■ **ASSIGNMENT**
Each line from the start of the data below through the one containing "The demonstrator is" must be reproduced exactly.

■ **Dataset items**
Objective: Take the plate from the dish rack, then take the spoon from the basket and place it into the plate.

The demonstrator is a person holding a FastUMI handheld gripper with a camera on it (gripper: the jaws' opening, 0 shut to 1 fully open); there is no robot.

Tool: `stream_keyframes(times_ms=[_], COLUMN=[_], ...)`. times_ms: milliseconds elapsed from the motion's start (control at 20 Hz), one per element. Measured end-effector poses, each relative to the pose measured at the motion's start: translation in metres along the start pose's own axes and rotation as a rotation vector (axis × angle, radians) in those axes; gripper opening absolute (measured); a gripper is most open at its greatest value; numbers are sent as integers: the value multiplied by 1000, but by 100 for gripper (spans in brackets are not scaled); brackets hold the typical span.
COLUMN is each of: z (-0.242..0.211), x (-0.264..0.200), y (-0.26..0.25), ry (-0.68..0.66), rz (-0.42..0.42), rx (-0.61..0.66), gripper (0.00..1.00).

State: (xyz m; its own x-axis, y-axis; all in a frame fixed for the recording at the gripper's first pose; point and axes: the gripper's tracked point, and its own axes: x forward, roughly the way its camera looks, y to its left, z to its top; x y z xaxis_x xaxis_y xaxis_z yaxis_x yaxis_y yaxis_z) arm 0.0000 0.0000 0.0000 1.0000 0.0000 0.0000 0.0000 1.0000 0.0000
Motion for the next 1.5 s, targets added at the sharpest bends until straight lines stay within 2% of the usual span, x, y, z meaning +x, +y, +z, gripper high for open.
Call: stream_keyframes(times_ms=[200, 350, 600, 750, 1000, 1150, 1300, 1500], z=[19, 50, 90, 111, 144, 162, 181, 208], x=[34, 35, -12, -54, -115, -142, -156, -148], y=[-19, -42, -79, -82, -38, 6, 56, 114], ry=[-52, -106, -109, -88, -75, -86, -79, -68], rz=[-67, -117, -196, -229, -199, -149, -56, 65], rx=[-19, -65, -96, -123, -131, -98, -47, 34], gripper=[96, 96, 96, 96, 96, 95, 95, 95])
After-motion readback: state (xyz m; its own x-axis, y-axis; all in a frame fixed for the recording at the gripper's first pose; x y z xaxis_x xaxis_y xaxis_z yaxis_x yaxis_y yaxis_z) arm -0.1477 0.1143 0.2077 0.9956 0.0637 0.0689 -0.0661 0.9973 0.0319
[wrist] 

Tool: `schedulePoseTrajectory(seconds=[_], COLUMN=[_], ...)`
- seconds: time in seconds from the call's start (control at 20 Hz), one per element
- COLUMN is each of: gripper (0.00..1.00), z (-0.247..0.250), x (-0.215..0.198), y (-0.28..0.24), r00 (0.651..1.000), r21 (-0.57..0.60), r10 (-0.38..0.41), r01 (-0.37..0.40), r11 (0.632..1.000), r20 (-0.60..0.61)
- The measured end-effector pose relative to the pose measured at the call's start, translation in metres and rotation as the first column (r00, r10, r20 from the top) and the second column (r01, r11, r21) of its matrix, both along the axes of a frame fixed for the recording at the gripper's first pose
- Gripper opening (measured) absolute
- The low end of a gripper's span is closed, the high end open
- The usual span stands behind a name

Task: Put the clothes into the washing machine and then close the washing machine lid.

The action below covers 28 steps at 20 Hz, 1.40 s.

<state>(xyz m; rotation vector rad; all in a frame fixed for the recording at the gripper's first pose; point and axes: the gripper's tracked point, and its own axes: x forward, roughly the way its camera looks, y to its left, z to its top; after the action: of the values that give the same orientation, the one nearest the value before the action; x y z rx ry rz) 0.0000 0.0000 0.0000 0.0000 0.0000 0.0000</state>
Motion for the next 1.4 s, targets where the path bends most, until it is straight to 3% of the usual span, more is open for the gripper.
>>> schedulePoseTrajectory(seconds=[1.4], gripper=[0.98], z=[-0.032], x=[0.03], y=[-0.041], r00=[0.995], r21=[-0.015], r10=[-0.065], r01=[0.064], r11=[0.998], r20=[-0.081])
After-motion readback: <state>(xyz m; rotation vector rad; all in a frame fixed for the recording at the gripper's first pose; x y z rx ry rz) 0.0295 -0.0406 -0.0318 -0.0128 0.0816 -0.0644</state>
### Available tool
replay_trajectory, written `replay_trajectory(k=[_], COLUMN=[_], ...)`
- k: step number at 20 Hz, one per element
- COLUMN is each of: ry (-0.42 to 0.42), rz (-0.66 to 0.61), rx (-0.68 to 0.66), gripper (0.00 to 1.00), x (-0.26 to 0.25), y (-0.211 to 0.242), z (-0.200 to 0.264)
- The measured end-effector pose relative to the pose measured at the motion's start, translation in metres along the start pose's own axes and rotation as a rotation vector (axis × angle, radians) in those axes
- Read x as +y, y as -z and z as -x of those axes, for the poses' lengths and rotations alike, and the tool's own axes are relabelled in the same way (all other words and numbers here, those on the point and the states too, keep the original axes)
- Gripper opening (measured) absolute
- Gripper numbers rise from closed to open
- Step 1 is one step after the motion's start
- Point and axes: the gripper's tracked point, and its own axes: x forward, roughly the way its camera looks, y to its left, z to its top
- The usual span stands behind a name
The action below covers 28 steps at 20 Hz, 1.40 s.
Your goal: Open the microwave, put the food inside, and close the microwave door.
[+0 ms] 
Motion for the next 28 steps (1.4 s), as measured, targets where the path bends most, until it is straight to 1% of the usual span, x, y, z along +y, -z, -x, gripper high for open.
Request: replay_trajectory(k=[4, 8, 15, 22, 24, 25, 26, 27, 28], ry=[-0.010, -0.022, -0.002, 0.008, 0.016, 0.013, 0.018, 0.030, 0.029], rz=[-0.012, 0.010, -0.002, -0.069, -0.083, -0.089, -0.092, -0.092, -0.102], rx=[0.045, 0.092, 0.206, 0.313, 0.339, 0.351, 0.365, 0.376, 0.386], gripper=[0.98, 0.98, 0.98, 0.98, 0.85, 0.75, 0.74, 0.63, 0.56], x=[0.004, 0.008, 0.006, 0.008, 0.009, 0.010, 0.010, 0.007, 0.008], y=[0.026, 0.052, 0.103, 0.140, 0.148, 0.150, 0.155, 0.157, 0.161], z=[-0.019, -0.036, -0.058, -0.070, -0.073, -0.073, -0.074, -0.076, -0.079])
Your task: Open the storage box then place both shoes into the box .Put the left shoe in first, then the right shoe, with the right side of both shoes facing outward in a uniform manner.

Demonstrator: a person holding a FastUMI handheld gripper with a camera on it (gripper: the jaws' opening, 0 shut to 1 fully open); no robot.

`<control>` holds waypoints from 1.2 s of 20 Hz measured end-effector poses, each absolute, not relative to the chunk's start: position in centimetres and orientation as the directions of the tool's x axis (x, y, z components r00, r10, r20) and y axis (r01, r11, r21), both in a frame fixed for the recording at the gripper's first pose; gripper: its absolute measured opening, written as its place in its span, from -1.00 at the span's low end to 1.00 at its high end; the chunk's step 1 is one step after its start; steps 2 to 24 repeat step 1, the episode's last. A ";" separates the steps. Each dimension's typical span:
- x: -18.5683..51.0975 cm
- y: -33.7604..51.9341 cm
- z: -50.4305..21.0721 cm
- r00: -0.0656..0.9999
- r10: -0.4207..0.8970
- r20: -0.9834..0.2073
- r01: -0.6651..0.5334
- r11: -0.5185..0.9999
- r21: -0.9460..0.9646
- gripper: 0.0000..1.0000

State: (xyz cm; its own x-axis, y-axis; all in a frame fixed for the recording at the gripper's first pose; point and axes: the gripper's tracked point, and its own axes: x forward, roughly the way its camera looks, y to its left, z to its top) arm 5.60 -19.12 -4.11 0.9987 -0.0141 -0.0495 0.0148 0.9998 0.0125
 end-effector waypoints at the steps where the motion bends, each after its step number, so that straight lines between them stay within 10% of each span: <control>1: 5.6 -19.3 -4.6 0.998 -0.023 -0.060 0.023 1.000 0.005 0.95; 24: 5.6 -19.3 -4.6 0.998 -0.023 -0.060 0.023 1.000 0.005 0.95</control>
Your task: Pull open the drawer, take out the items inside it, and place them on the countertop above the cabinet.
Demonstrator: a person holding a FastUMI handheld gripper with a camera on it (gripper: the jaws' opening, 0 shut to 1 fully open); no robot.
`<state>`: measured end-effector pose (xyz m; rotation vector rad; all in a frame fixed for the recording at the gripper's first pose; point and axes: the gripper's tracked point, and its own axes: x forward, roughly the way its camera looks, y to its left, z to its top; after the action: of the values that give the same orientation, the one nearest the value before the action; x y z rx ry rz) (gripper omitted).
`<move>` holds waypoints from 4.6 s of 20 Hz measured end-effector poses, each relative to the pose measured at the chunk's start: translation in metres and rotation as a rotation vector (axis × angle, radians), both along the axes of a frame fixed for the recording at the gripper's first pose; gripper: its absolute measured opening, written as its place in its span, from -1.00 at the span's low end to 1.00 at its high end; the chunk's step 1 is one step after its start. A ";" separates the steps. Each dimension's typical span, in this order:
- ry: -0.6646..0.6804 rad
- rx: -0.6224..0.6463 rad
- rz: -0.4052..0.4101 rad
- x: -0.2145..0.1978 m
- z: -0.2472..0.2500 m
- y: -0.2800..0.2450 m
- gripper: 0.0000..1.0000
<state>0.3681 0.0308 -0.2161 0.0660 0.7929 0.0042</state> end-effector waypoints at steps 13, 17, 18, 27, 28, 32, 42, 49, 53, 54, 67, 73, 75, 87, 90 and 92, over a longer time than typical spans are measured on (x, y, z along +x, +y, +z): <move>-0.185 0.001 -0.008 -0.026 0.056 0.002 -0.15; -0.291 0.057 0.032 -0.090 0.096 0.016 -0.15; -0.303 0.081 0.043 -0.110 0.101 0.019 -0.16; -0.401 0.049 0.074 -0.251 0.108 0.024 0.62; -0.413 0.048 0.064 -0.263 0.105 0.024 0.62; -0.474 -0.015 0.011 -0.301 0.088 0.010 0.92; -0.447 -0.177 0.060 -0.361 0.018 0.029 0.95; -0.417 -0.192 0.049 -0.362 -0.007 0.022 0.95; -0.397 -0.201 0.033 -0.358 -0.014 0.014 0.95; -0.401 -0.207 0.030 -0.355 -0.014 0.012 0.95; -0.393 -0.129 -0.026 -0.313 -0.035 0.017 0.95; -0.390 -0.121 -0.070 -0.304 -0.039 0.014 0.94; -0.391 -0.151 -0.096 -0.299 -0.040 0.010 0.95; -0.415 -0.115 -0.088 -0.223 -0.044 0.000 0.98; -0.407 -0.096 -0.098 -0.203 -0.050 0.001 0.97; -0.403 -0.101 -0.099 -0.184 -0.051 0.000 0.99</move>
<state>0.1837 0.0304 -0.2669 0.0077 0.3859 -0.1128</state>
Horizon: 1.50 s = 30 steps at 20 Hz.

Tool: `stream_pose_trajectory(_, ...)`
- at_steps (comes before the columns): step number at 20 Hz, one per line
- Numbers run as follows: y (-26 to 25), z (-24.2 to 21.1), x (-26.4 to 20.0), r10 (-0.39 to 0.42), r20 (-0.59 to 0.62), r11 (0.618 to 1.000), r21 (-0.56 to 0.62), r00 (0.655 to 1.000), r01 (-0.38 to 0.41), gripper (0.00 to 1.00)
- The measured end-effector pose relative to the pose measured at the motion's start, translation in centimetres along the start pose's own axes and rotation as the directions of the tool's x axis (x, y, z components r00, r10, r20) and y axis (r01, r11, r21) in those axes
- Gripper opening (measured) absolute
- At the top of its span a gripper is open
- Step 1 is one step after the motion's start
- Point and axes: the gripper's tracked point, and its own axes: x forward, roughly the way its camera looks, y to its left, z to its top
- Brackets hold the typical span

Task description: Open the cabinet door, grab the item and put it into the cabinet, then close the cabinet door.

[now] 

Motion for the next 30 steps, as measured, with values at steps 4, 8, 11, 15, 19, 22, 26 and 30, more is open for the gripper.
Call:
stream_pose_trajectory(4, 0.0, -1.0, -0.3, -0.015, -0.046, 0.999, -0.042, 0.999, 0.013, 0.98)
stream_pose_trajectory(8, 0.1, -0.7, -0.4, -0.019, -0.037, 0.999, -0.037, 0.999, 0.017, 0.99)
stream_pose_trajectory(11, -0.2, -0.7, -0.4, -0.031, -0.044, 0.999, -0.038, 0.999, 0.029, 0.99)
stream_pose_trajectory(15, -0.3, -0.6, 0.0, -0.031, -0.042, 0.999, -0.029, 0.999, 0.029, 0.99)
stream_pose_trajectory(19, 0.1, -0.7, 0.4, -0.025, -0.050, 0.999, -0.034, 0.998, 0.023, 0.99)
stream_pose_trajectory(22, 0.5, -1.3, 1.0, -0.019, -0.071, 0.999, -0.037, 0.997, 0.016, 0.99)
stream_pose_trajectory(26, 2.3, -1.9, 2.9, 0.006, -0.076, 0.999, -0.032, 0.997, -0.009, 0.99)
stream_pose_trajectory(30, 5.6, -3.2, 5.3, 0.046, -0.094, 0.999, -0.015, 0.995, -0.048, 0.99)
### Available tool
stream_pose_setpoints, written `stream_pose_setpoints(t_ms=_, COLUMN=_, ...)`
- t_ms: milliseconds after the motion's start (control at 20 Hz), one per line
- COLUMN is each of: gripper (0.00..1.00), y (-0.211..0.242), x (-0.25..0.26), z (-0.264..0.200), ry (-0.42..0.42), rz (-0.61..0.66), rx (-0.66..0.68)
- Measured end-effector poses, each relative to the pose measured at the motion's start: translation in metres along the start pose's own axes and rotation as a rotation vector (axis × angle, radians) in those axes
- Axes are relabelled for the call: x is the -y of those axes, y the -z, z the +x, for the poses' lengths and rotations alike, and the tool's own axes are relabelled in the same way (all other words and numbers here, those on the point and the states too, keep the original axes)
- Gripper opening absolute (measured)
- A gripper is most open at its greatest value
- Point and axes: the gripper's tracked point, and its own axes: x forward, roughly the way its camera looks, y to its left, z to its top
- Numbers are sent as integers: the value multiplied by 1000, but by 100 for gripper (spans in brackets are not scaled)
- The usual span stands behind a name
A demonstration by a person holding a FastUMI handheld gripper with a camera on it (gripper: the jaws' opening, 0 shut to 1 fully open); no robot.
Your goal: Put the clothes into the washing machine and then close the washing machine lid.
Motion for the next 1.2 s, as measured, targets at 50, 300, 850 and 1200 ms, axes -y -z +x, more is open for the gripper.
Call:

■ **RESPONSE TO THE TASK**
Objective: Take the plate from the dish rack, then take the spoon from the basket and place it into the plate.

The demonstrator is a person holding a FastUMI handheld gripper with a camera on it (gripper: the jaws' opening, 0 shut to 1 fully open); there is no robot.

The work on this exercise is complete.